EXERCISE BRIEF |
Nothing except the pictures should be left out when you reproduce the listing exactly.

PROVIDED DATA |
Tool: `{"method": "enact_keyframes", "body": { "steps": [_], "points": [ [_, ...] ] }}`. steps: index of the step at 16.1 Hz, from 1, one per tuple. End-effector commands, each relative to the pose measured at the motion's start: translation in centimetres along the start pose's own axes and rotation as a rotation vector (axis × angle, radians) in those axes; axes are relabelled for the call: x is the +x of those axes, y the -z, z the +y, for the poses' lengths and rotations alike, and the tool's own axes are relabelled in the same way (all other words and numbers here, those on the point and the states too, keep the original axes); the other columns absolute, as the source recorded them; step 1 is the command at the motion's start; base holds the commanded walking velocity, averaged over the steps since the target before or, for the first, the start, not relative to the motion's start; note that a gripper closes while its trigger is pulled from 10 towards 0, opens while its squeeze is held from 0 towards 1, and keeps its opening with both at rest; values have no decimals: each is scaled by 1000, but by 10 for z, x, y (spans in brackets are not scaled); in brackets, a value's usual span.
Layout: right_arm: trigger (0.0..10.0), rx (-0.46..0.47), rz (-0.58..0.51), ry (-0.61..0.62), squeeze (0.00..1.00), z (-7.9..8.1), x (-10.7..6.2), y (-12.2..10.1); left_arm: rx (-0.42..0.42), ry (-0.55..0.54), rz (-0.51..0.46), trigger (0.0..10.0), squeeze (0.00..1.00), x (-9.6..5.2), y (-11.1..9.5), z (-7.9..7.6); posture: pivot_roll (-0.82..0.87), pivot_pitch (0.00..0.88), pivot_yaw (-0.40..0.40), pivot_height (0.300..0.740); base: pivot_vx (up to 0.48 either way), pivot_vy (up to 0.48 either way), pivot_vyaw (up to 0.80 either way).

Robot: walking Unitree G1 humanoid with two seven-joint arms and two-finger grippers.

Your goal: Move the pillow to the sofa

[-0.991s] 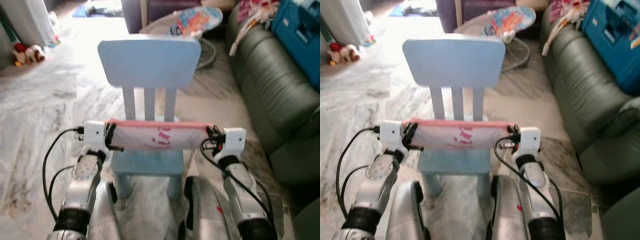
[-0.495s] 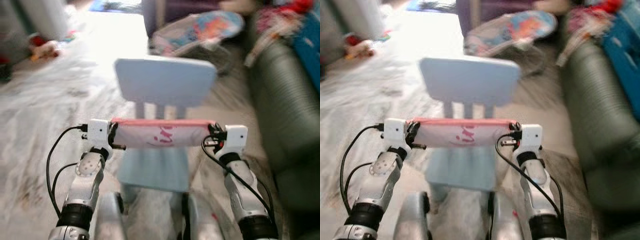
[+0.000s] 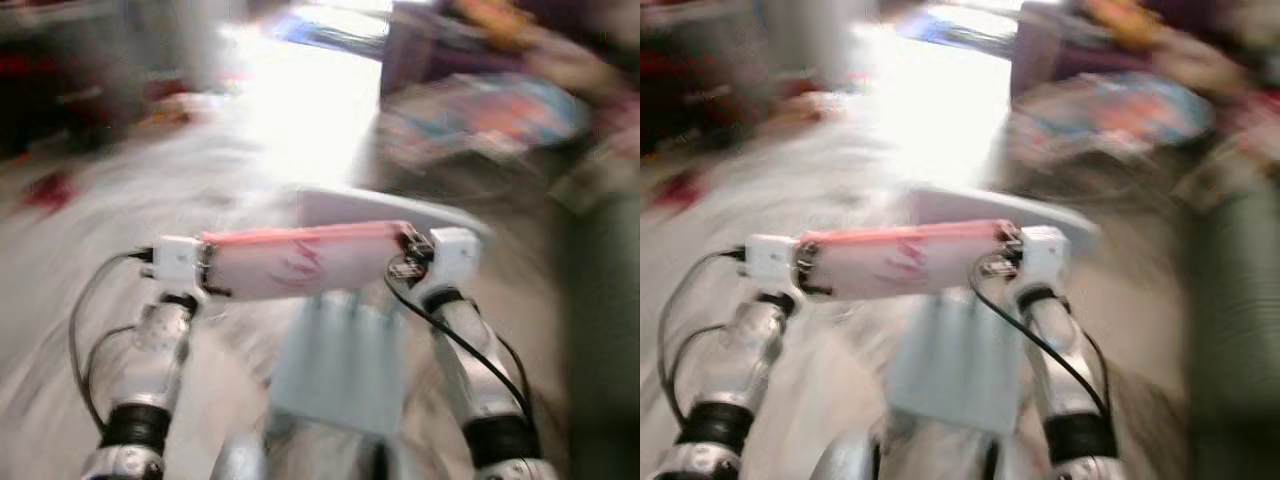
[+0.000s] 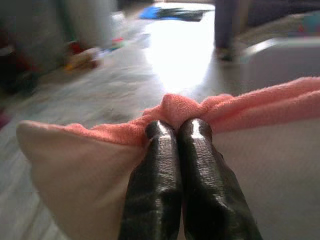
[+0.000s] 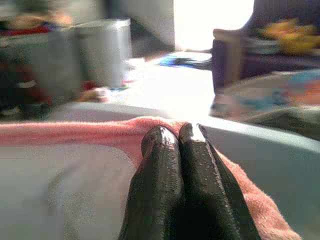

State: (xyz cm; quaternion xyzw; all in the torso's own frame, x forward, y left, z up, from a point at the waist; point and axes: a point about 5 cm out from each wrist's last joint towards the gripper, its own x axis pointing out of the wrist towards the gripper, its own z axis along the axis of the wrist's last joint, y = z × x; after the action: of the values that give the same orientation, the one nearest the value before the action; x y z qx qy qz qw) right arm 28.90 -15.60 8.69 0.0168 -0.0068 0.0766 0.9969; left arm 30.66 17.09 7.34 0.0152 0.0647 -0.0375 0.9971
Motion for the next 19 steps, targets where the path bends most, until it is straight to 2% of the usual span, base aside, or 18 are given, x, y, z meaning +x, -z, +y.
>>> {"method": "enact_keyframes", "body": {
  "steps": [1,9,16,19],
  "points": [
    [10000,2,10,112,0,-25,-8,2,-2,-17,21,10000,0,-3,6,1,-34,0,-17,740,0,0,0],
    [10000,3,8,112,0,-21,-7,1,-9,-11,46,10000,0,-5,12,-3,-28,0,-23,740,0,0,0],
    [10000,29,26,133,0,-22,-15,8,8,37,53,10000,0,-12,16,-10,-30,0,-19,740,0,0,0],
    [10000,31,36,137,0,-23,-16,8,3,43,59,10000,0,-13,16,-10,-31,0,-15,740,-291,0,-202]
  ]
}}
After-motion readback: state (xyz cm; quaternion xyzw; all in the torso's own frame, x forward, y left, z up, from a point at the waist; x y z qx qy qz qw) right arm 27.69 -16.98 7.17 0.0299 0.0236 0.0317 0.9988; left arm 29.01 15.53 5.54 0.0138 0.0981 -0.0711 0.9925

RESPONSE AREA |
Tool: `{"method": "enact_keyframes", "body": { "steps": [_], "points": [ [_, ...] ] }}`. steps: index of the step at 16.1 Hz, from 1, one per tuple. End-effector commands, each relative to the pose measured at the motion's start: translation in centimetres along the start pose's own axes and rotation as a rotation vector (axis × angle, radians) in those axes; axes are relabelled for the call: x is the +x of those axes, y the -z, z the +y, for the poses' lengths and rotations alike, and the tool's own axes are relabelled in the same way (all other words and numbers here, those on the point and the states too, keep the original axes); the other columns absolute, as the source recorded them; step 1 is the command at the motion's start; base holds the commanded walking velocity, averaged over the steps since the target before or, for the first, the start, not relative to the motion's start; note that a gripper closes while its trigger is pulled from 10 towards 0, opens while its squeeze is held from 0 towards 1, and keeps its opening with both at rest; values have no decimals: each is scaled by 1000, but by 10 for z, x, y (spans in brackets are not scaled); in brackets, a value's usual span.
Layout: right_arm: trigger (0.0..10.0), rx (-0.46..0.47), rz (-0.58..0.51), ry (-0.61..0.62), squeeze (0.00..1.00), z (-7.9..8.1), x (-10.7..6.2), y (-12.2..10.1); left_arm: rx (-0.42..0.42), ry (-0.55..0.54), rz (-0.51..0.46), trigger (0.0..10.0), squeeze (0.00..1.00), x (-9.6..5.2), y (-11.1..9.5), z (-7.9..7.6); posture: pivot_roll (-0.82..0.87), pivot_pitch (0.00..0.88), pivot_yaw (-0.40..0.40), pivot_height (0.300..0.740); base: pivot_vx (up to 0.48 either way), pivot_vy (up to 0.48 either way), pivot_vyaw (up to 0.80 either way).

Robot: walking Unitree G1 humanoid with two seven-joint arms and two-finger grippers.

Your goal: Move the pillow to the sofa

[-0.991s] 
[-0.495s] 
[+0.000s] 
[+0.000s] 
[+0.000s] 

State: (xyz cm; quaternion xyzw; all in the torso's own frame, x forward, y left, z up, from a point at the waist; point and axes: a point about 5 cm out from each wrist's last joint towards the gripper, its own x axis pointing out of the wrist towards the gripper, its own z axis along the axis of the wrist's last joint, y = z × x; after the action: of the values that give the same orientation, the one nearest the value before the action; x y z qx qy qz qw) right arm 28.90 -15.60 8.69 0.0168 -0.0068 0.0766 0.9969; left arm 30.66 17.09 7.34 0.0152 0.0647 -0.0375 0.9971
Motion for the next 19 steps, targets where the path bends most, until it is straight to 2% of the usual span, base aside, or 18 are given, x, y, z meaning +x, -z, +y.
>>> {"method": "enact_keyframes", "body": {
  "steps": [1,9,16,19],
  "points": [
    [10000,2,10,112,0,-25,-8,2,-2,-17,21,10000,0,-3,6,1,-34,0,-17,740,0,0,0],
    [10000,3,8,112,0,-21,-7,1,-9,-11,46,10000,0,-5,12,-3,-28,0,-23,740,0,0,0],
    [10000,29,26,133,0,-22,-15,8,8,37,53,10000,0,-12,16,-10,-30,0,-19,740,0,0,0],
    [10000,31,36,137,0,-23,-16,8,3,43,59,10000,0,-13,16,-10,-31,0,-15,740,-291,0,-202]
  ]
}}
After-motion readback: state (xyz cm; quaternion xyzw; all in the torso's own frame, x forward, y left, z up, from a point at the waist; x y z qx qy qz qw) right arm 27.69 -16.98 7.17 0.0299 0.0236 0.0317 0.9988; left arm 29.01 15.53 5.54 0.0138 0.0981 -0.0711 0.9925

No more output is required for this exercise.